**WORK INSTRUCTION**
Only the stretch of the listing below that runs from the line with "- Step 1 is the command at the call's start" through the line with "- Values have" is to be printed, exactly and with both ends.
---------- RECORDED INFORMATION ----------
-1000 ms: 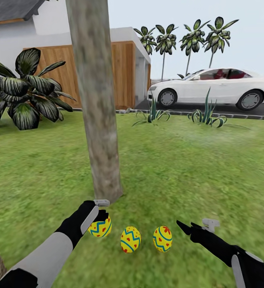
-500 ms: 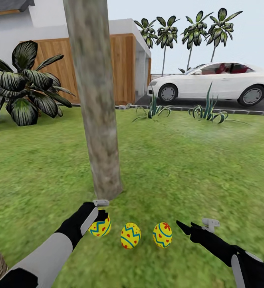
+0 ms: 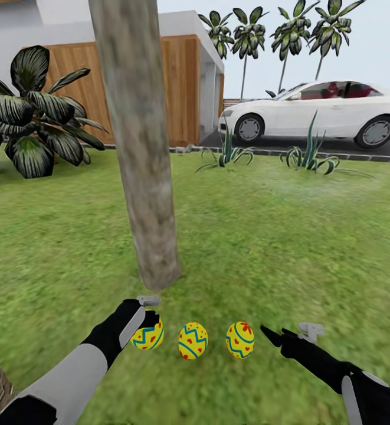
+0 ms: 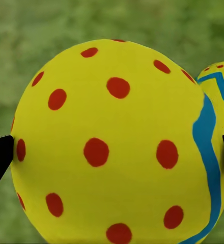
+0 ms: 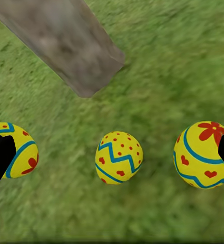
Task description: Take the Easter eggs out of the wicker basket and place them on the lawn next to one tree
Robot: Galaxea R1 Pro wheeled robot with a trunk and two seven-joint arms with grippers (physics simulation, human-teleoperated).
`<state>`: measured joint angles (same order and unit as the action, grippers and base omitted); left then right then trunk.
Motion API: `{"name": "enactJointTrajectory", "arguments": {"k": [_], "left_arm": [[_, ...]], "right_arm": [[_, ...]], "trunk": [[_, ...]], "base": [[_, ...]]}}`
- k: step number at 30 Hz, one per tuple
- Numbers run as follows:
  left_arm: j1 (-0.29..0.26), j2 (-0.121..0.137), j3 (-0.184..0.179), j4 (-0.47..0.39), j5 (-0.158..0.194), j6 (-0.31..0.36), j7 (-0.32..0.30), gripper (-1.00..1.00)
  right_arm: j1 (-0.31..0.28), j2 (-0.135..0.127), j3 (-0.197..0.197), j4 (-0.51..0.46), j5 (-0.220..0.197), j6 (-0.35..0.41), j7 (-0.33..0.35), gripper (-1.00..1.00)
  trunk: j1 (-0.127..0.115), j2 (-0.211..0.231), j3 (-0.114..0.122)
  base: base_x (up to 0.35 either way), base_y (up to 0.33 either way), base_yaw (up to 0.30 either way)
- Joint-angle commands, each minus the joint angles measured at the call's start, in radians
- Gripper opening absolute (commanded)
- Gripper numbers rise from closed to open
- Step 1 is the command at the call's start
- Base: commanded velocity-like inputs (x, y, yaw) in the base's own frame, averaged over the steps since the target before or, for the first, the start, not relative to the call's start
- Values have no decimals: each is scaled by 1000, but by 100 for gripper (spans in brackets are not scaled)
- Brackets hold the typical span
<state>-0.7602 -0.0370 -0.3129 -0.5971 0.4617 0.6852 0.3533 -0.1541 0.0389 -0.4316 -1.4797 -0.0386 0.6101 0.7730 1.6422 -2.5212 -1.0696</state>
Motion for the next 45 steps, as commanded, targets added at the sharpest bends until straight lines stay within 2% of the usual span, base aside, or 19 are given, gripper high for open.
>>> {"name": "enactJointTrajectory", "arguments": {"k": [1,21,45], "left_arm": [[-1,1,-5,-1,9,2,9,-100],[-1,1,-12,-1,5,1,9,-100],[0,3,-14,-1,3,-38,10,-100]], "right_arm": [[-1,1,-3,-1,-5,8,3,100],[-1,1,-1,-1,-1,9,3,100],[-1,1,-1,1,3,8,2,100]], "trunk": [[0,-1,-5],[9,-5,-82],[20,-11,-175]], "base": [[0,0,0],[0,0,0],[0,0,0]]}}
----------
**SOLVED PROBLEM**
- Step 1 is the command at the call's start
- Base: commanded velocity-like inputs (x, y, yaw) in the base's own frame, averaged over the steps since the target before or, for the first, the start, not relative to the call's start
- Values have no decimals: each is scaled by 1000, but by 100 for gripper (spans in brackets are not scaled)

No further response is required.